National Certification of Health Care Interpreters   



What has the NCIHC done so far?


In 2004, with the support of the US Office of Minority Health, the NCIHC developed and published the National Code of Ethics for Interpreters in Health Care.  


In this document, the NCIHC identified three steps that needed to occur at the national level in order to standardize expectations and raise the quality of health care interpreting.  These steps were: 1) to create and build support for a national Code of Ethics; 2) to develop nationally accepted Standards of Practice; and 3) to create a national certification process.


Immediately following the work on the Code of Ethics, funding was secured from The California Endowment and The Commonwealth Fund to complete the second step in standardizing the health care interpreter profession – the development of national standards of practice


In 2005, after extensive public input from stakeholders around the country, the National Standards of Practice for Interpreters in Health Care were published. These documents have been endorsed or supported by over 140 stakeholder groups, including interpreter associations, governmental agencies, language companies, accreditation organizations, professional medical associations, and health care institutions.


As the NCIHC engaged in the development of the National Code of Ethics and Standards of Practice, it became evident that in order to create a level playing field for national certification the quality of interpreter training and education had to be addressed.  Consequently, the NCIHC added an additional step prior to national certification – the development of national standards for health care interpreter training.


Acknowledging the increasing pressure at the state and national level for certification, the NCIHC began to seek funding to simultaneously address the development of standards for interpreter training and certification.


Building on initial conversations held at the 2005 MMIA conference, the NCIHC took the following actions:


  organized forums to initiate a dialogue on the complexities of a national certification process at conferences in Seattle, Boston and San Jose;

  sought funding to organize additional open forums as well as expert panels to be held around the country to identify the key questions and next steps for national certification. Several funders have expressed great interest in this work and we expect to be able to secure funding in the next few months;

  began to seek funding to simultaneously develop national standards for interpreter training, a step that we believe is a critical pre-requisite to any national certification process.


What are the principles that guide the development of national certification?


The following principles outline the spirit in which all the work of the NCIHC, including discussions around certification, has and should be grounded. They ensure that such discussions and any resulting certification will be conducted in a fair, equitable, inclusive, and transparent manner.


  • Certification as a complex undertaking. The NCIHC believes that the development of a national certification process goes beyond the creation of a test. We believe that certification is a complex process in any field but especially so in a field in which the content is steeped in difficult linguistic and cultural issues. While we wholeheartedly agree to the need for scientifically rigorous assessment methodologies, we still have much to learn about creating an equitable and fair process that will allow all competent interpreters, regardless of background, to be able to demonstrate the knowledge and skills they possess as interpreters, and that will not result in high numbers of good interpreters failing simply because of a certification tool’s inability to adequately assess knowledge and skills across cultural and linguistic differences.
  • Inclusiveness and consensus building.The NCIHC believes that any effort to develop national standards or assessment must be a collaborative, consensus-driven process in which all stakeholders have the opportunity to participate. In order to address the complexities of certification in a respectful manner and to ensure the transparency of the development process, we will need to find a variety of ways to include the voices of as many stakeholders as possible, especially those who do not have the opportunity to participate in large national meetings
  • Neutral leadership. The emerging health care interpreting field incorporates many stakeholders: patients, interpreters, health care institutions, advocates, interpreter associations, language companies, non-profits and for-profits. It is imperative that the national dialogue be led by a neutral party whose primary interest is the well-being of those in need of interpreting services. Each entity involved must make known the nature of its interest in certification, including potential conflicts of interest and/or benefits that it may accrue as a result of the work. In order for a national certification process to be credible, care must be taken to avoid even the appearance that any vested interest has unduly influenced the development process.
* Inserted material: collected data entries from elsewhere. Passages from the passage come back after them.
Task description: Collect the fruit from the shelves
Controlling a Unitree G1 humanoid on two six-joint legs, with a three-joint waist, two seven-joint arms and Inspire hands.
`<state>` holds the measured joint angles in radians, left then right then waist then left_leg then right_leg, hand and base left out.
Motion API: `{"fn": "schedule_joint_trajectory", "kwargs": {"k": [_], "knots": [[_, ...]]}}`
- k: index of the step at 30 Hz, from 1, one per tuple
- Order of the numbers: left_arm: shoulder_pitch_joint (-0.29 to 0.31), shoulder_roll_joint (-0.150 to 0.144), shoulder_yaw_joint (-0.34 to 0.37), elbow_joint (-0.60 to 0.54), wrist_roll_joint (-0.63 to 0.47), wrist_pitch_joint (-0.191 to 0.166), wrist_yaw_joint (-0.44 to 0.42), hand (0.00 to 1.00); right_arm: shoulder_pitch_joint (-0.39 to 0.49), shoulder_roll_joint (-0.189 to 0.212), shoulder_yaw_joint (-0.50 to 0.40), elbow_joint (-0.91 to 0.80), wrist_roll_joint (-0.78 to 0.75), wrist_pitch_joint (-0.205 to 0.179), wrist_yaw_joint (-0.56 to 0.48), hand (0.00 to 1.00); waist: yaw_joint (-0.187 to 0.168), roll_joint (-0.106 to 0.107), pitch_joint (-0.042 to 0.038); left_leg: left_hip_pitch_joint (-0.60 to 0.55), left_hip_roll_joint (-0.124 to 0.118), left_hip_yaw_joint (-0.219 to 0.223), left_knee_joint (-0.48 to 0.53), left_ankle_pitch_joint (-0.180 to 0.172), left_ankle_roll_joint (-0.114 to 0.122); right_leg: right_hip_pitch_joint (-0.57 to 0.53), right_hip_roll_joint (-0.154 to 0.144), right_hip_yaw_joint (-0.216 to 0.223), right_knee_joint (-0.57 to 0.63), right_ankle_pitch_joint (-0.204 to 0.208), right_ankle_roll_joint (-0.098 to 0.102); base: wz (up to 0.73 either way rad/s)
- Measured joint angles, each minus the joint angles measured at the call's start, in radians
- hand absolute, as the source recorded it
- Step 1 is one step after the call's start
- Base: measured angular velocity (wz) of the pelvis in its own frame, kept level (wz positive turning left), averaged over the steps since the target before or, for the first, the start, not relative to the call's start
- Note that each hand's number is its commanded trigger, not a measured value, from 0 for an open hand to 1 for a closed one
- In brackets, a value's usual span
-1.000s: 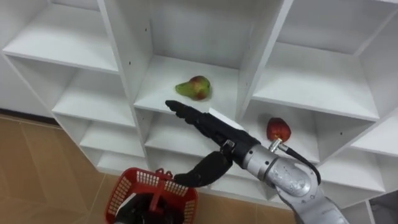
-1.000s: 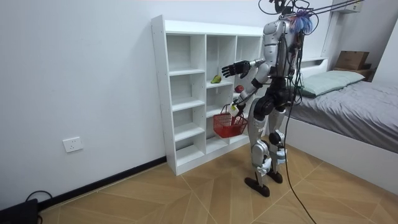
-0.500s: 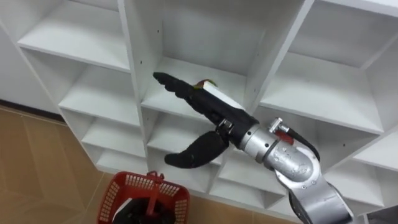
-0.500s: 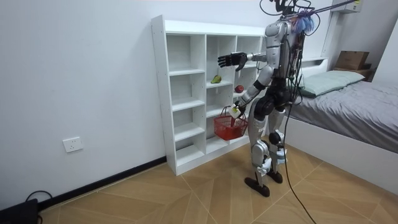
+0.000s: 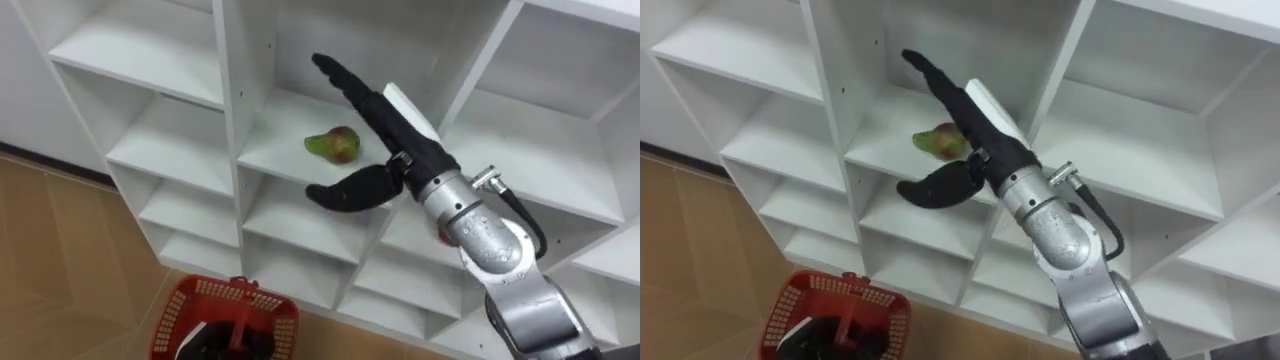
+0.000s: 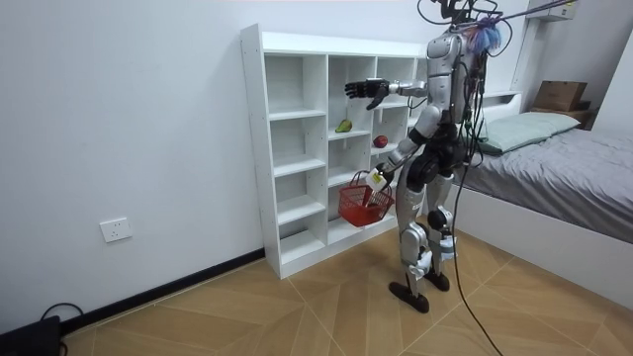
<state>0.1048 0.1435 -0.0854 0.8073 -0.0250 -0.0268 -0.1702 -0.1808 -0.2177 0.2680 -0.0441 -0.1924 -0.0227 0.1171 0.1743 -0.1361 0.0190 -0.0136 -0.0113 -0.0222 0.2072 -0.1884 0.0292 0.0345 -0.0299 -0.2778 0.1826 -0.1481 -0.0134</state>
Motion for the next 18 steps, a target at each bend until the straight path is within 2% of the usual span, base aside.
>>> {"fn": "schedule_joint_trajectory", "kwargs": {"k": [3, 5, 8, 11, 14, 18], "knots": [[0.006, 0.014, 0.013, -0.003, 0.001, 0.007, -0.001, 1.00, -0.069, -0.026, -0.010, 0.083, 0.005, -0.002, -0.031, 0.00, 0.000, -0.019, 0.0022, 0.005, 0.000, -0.008, 0.001, 0.002, -0.002, 0.004, 0.001, -0.001, 0.001, 0.000, 0.000, 0.06], [0.007, 0.026, 0.015, -0.011, 0.023, 0.011, -0.011, 1.00, -0.114, -0.028, -0.010, 0.144, 0.026, -0.003, -0.048, 0.00, 0.004, -0.044, 0.0024, 0.004, 0.000, -0.013, 0.009, 0.003, -0.003, 0.004, 0.002, -0.003, 0.000, 0.000, 0.000, 0.06], [0.003, 0.027, 0.029, -0.017, 0.061, 0.024, -0.017, 1.00, -0.163, -0.028, -0.015, 0.225, 0.043, -0.004, -0.065, 0.00, 0.005, -0.062, 0.0027, -0.007, -0.001, -0.031, 0.017, 0.002, -0.002, 0.005, -0.003, -0.025, 0.000, 0.000, 0.000, 0.17], [0.004, 0.031, 0.047, -0.030, 0.079, 0.035, -0.022, 1.00, -0.175, -0.031, -0.026, 0.249, 0.050, 0.002, -0.092, 0.00, 0.017, -0.069, 0.0028, -0.021, -0.003, -0.043, 0.026, 0.001, -0.001, 0.003, -0.004, -0.028, 0.000, 0.000, 0.000, 0.13], [0.003, 0.034, 0.064, -0.050, 0.080, 0.052, -0.037, 1.00, -0.199, -0.048, -0.026, 0.315, 0.080, 0.001, -0.095, 0.00, 0.023, -0.069, 0.0029, -0.029, -0.005, -0.061, 0.032, 0.001, -0.001, 0.005, -0.004, -0.034, 0.000, 0.000, 0.000, 0.18], [0.002, 0.037, 0.070, -0.061, 0.086, 0.062, -0.040, 1.00, -0.228, -0.050, -0.025, 0.387, 0.117, 0.002, -0.091, 0.00, 0.026, -0.069, 0.0030, -0.044, -0.005, -0.071, 0.040, 0.001, -0.002, 0.005, -0.004, -0.052, -0.001, 0.000, 0.000, 0.15]]}}
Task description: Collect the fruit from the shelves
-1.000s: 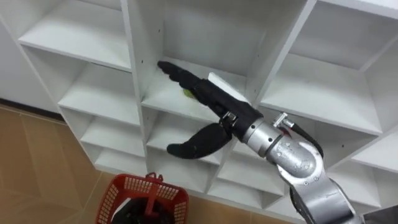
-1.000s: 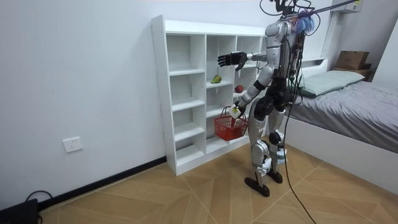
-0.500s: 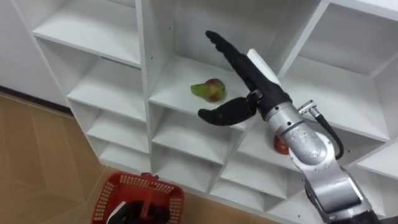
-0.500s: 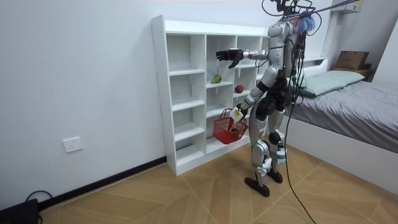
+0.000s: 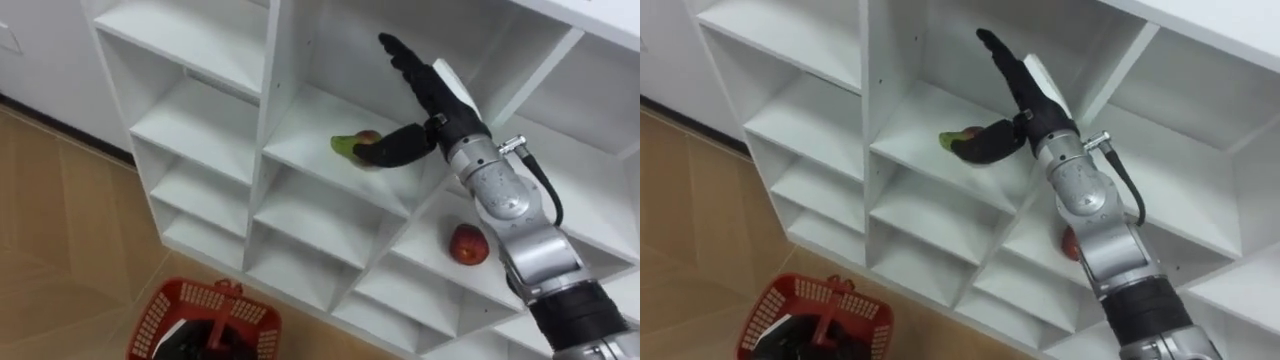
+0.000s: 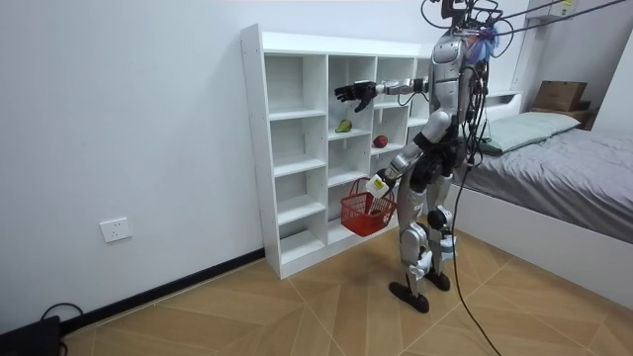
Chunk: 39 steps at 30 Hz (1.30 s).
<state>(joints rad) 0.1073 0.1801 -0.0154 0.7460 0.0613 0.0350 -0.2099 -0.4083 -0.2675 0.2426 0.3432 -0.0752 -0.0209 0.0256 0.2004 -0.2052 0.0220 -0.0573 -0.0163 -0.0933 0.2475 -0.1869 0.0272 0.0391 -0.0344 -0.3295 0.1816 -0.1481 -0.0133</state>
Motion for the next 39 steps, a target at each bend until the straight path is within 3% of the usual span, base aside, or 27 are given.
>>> {"fn": "schedule_joint_trajectory", "kwargs": {"k": [10, 17, 29, 39], "knots": [[-0.007, 0.003, 0.012, 0.000, 0.020, 0.013, 0.000, 1.00, -0.079, -0.007, 0.000, 0.135, 0.024, 0.011, -0.008, 0.00, 0.004, -0.013, -0.0023, -0.036, -0.005, -0.020, 0.020, 0.001, -0.002, -0.018, -0.002, -0.028, 0.001, 0.000, 0.000, 0.07], [-0.020, 0.005, -0.007, 0.002, 0.020, 0.025, 0.002, 1.00, -0.119, -0.008, 0.014, 0.291, 0.005, 0.011, -0.042, 0.00, 0.031, -0.034, 0.0033, -0.059, -0.013, -0.035, 0.027, 0.003, -0.001, -0.032, -0.004, -0.030, 0.001, 0.000, 0.000, 0.04], [-0.060, 0.003, -0.049, 0.043, 0.019, 0.033, 0.001, 1.00, -0.150, -0.008, 0.042, 0.390, -0.028, 0.005, -0.077, 0.00, 0.072, -0.019, 0.0161, -0.125, -0.014, -0.034, 0.028, 0.024, -0.005, -0.103, -0.009, -0.029, 0.004, 0.006, -0.008, -0.01], [-0.069, 0.007, -0.079, 0.044, 0.016, 0.033, 0.001, 1.00, -0.152, -0.008, 0.053, 0.402, -0.052, 0.005, -0.077, 0.00, 0.079, -0.015, 0.0188, -0.167, -0.013, -0.033, 0.027, 0.036, -0.009, -0.146, -0.008, -0.030, 0.006, 0.011, -0.015, 0.00]]}}
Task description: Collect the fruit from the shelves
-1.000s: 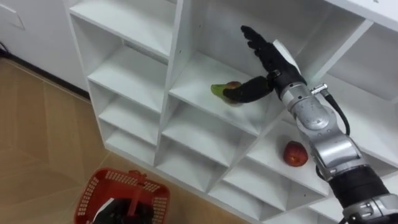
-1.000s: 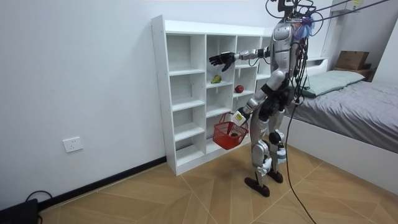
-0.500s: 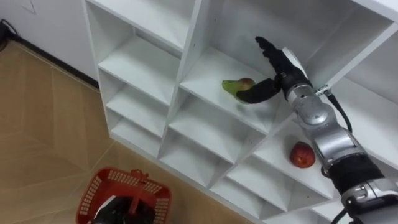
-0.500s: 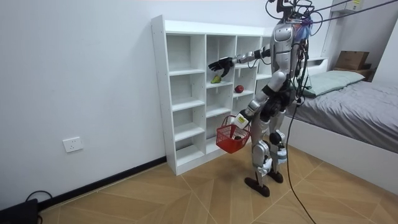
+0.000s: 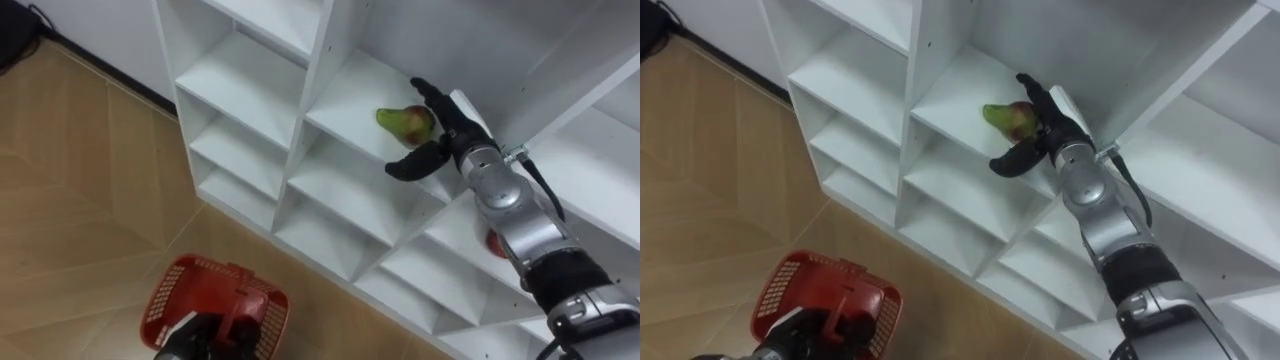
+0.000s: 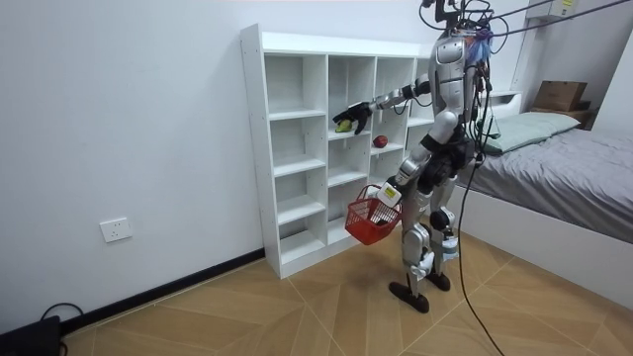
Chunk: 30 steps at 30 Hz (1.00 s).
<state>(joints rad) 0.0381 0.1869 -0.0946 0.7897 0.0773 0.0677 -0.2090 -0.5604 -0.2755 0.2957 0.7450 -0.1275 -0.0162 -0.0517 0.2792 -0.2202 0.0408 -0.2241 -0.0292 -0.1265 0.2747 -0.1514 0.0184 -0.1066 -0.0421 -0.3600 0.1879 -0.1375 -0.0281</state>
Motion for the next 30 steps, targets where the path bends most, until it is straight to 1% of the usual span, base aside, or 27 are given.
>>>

What questions need to be answered?


The NCIHC feels that a national dialogue to build consensus around national certification must address the following key questions:


  • What have we learned from health care interpreter assessment/certification efforts undertaken at local levels in the US as well as in other countries
  • What have we learned from existing certification processes such as for sign language and court interpreters?
  • Is there a research agenda in which we need to engage prior to developing national certification?
  • What are the potential benefits as well as downsides of national certification?
  • Who would potentially benefit from national certification and how?
  • What conditions and resources need to be in place nationally?
  • Where would be a logical “home” for a national certification for healthcare interpreters?
  • What are the challenges in developing a reliable and valid certification process, including a methodologically sound instrument and grader reliability?


By addressing these questions and others that will continue to arise, the NCIHC intends to provide leadership in creating a national roadmap for certification with the involvement and buy-in of stakeholders in the field


It is our ultimate goal to arrive at a well-conceived certification process that is research-based, valid and reliable while remaining respectful of the many cultural and linguistic groups represented in this profession.